- **PROBLEM DESCRIPTION**:
In the listing below, the lines starting with the line with "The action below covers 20" and going on through the line with "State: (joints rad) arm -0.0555" are to be reproduced exactly, and only those.

============================================================

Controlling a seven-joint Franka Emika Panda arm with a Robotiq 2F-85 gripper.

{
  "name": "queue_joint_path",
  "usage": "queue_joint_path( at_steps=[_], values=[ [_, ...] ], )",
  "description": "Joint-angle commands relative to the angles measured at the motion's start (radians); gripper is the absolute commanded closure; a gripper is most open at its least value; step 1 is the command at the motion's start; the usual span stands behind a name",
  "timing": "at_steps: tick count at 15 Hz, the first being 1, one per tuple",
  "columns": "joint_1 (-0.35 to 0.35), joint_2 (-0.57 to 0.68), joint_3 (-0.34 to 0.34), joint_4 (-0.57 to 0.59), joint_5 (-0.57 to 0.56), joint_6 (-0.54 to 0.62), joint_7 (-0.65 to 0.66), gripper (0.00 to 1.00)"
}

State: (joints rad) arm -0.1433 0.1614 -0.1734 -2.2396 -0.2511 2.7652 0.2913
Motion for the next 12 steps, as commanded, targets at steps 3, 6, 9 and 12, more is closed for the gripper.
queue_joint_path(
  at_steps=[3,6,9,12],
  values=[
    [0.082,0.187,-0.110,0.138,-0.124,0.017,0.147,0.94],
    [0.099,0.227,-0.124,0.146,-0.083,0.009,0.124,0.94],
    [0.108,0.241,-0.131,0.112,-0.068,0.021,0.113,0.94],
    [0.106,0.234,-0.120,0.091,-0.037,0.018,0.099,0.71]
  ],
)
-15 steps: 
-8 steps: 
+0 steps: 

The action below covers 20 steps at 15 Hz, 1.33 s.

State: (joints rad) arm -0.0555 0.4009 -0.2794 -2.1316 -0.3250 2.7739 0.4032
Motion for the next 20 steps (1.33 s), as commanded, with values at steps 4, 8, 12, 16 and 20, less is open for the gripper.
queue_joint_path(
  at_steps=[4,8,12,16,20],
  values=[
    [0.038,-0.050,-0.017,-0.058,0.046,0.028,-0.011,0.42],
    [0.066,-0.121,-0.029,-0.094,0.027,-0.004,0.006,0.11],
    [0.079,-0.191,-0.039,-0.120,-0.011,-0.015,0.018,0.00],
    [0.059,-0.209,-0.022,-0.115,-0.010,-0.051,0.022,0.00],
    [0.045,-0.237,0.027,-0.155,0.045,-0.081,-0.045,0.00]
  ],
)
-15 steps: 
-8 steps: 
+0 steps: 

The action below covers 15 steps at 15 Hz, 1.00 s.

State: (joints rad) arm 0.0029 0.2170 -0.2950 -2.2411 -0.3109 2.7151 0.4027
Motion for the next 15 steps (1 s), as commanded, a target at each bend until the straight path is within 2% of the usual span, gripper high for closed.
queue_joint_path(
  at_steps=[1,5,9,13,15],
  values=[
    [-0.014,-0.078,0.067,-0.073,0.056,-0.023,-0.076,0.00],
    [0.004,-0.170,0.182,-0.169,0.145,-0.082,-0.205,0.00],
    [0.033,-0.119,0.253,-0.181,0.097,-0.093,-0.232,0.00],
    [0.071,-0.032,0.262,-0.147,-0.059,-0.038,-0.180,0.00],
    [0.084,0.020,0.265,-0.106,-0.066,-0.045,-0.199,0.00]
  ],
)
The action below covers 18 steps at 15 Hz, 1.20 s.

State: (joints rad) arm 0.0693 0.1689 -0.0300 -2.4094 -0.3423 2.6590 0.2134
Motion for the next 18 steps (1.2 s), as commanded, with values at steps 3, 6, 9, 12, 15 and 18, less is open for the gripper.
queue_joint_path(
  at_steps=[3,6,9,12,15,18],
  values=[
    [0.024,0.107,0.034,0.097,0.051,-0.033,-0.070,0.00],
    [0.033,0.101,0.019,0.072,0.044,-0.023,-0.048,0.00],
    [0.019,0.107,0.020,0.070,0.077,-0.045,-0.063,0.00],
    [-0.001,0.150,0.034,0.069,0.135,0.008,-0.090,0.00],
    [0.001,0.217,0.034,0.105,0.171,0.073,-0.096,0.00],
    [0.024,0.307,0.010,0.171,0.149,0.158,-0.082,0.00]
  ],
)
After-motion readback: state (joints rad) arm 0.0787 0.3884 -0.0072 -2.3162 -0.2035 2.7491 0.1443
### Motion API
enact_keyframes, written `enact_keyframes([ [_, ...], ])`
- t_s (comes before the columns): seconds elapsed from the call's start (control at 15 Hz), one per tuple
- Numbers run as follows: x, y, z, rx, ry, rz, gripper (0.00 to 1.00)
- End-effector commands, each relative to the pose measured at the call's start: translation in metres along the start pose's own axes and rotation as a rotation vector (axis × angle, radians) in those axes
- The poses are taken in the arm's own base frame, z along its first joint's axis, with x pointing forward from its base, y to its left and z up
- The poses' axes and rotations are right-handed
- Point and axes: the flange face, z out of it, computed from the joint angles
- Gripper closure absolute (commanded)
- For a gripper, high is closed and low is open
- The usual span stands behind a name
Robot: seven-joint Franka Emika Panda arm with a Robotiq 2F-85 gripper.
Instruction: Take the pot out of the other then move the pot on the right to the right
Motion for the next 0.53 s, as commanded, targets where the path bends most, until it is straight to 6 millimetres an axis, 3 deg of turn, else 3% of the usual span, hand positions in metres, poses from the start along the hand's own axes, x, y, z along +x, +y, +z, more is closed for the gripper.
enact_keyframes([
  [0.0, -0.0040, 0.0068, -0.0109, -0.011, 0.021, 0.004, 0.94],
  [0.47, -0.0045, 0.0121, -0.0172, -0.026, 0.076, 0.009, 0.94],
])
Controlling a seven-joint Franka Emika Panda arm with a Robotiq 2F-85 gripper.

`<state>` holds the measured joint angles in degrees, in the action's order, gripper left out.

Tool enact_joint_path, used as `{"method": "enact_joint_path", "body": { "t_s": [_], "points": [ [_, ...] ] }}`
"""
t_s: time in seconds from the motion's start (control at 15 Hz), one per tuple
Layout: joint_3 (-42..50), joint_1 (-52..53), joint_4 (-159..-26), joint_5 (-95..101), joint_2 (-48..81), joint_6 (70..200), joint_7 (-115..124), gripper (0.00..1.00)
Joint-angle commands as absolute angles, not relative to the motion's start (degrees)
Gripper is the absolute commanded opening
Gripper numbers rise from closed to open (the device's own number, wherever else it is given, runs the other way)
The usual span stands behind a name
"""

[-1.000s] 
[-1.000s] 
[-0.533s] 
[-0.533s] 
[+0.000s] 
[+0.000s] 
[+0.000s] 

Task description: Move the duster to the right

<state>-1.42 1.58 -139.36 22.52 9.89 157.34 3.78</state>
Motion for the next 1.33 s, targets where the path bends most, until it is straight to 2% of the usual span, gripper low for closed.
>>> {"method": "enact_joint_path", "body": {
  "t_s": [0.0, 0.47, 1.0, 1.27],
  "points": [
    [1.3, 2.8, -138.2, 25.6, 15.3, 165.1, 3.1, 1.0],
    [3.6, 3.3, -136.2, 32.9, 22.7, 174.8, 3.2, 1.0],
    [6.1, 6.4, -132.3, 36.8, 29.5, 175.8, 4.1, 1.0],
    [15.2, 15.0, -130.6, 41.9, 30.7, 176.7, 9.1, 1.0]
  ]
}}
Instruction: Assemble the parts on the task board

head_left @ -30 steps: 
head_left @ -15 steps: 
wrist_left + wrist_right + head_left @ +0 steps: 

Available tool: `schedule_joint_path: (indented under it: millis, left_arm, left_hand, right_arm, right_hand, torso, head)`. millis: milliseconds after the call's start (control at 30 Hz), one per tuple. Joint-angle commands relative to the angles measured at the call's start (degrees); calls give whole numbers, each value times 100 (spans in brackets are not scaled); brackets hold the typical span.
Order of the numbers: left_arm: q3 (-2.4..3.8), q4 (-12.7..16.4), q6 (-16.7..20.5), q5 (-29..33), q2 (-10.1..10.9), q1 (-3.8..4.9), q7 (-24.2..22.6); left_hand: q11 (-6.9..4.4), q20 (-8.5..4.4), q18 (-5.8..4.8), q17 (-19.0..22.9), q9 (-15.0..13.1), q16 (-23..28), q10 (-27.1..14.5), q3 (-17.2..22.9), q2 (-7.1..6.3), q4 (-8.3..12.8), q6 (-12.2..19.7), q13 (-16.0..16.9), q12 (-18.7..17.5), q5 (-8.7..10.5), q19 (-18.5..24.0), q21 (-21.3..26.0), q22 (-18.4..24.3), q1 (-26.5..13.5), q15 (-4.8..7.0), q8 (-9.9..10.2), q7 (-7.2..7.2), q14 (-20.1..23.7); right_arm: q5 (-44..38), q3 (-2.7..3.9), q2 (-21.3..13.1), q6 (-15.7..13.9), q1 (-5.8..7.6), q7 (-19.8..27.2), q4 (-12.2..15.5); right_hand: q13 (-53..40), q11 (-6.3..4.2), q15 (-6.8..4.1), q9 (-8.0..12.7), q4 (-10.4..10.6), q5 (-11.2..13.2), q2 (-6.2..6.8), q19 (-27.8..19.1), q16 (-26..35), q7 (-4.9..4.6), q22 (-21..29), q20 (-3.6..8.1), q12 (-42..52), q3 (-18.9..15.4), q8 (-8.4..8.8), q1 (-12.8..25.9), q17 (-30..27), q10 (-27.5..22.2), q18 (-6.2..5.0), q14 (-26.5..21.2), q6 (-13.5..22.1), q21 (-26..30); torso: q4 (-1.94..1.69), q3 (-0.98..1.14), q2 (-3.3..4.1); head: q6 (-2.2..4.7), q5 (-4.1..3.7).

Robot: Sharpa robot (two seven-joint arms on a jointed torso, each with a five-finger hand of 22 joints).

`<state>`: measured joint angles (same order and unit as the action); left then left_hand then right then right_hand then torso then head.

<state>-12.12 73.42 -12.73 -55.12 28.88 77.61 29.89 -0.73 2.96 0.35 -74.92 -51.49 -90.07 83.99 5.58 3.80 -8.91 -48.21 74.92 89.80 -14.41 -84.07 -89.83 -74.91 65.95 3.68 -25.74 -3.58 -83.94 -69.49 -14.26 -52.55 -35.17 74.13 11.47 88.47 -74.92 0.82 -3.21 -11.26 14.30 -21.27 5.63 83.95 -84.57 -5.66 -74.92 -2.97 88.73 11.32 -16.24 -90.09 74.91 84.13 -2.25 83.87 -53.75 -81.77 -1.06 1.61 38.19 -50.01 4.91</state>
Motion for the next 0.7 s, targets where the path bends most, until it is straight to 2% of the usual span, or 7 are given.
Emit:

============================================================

- **ANSWER TO THIS PROBLEM**:
The action below covers 20 steps at 15 Hz, 1.33 s.

State: (joints rad) arm -0.0555 0.4009 -0.2794 -2.1316 -0.3250 2.7739 0.4032

That finishes the answer to the exercise.